# Sprayer Boom Height



## Still learnin (Sep 9, 2017)

What is everyone's opinion on how high a sprayer boom needs to be? I had a platform built but it's 37 inches high. I can reduce it by maybe 10 inches then I'll have to rig something up to make the nozzles lower. I thought I read somewhere 18-19 inches?


----------



## Dkrem (Mar 16, 2019)

I like as low as I can get while still achieving the needed spread. Lower = less drift and really drives the spray into the turf.


----------



## adgattoni (Oct 3, 2017)

If you're using TeeJet nozzles, they have recommended height and spacing specs depending on the nozzle you're using. Those specs should give you the best coverage/uniformity.


----------



## bigmks (May 22, 2018)

yes 20" off the ground.


----------



## Ware (Jan 28, 2017)

TeeJet nozzle performance data for 110° nozzles is based on 20" nozzle height and 20" spacing. That said, as long as you maintain that 1:1 height-to-space ratio you should be good from a uniform coverage perspective.


----------



## Still learnin (Sep 9, 2017)

Ware said:


> TeeJet nozzle performance data for 110° nozzles is based on 20" nozzle height and 20" spacing. That said, as long as you maintain that 1:1 height-to-space ratio you should be good from a uniform coverage perspective.

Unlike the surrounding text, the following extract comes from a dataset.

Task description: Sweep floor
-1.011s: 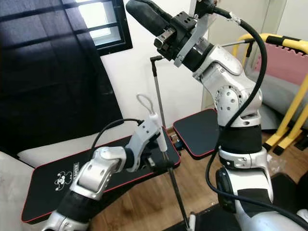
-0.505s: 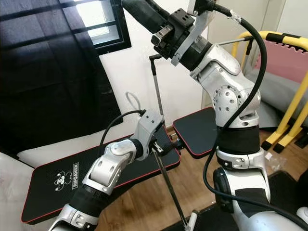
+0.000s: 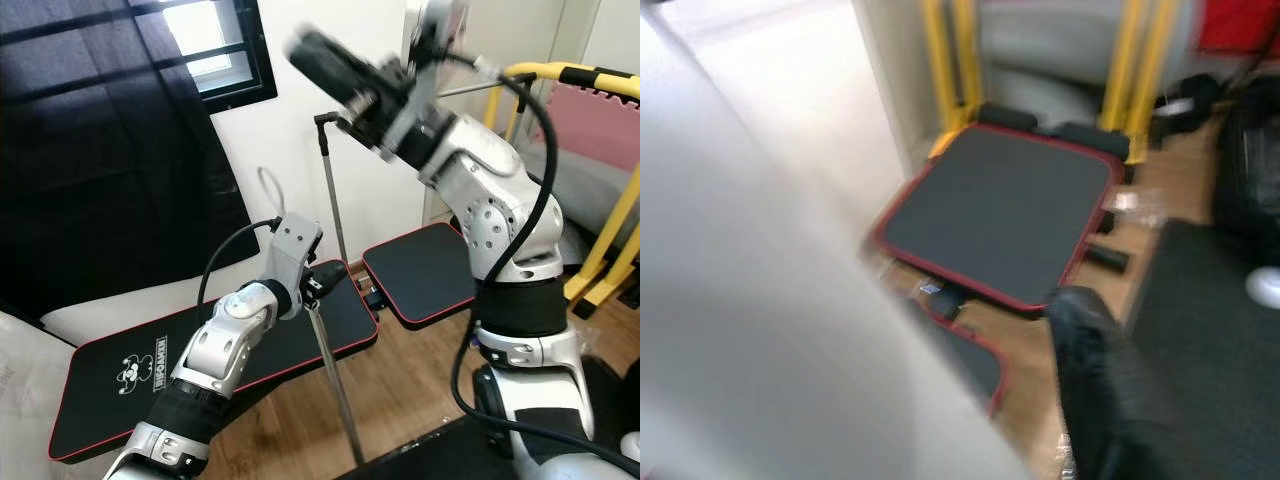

I'll definitely be trying to figure out how to lower it then. I can't get that ratio at this height. 
Thanks for the insight.


----------



## ABC123 (Jul 14, 2017)

Conduit is always easy to bend for testing.


----------



## J_nick (Jan 28, 2017)

How do you plan to keep the front wheels on the ground?


----------



## Still learnin (Sep 9, 2017)

J_nick said:


> How do you plan to keep the front wheels on the ground?


I drove it around with the tank full. No or kind so far. But it hasn't been tested extensively.


----------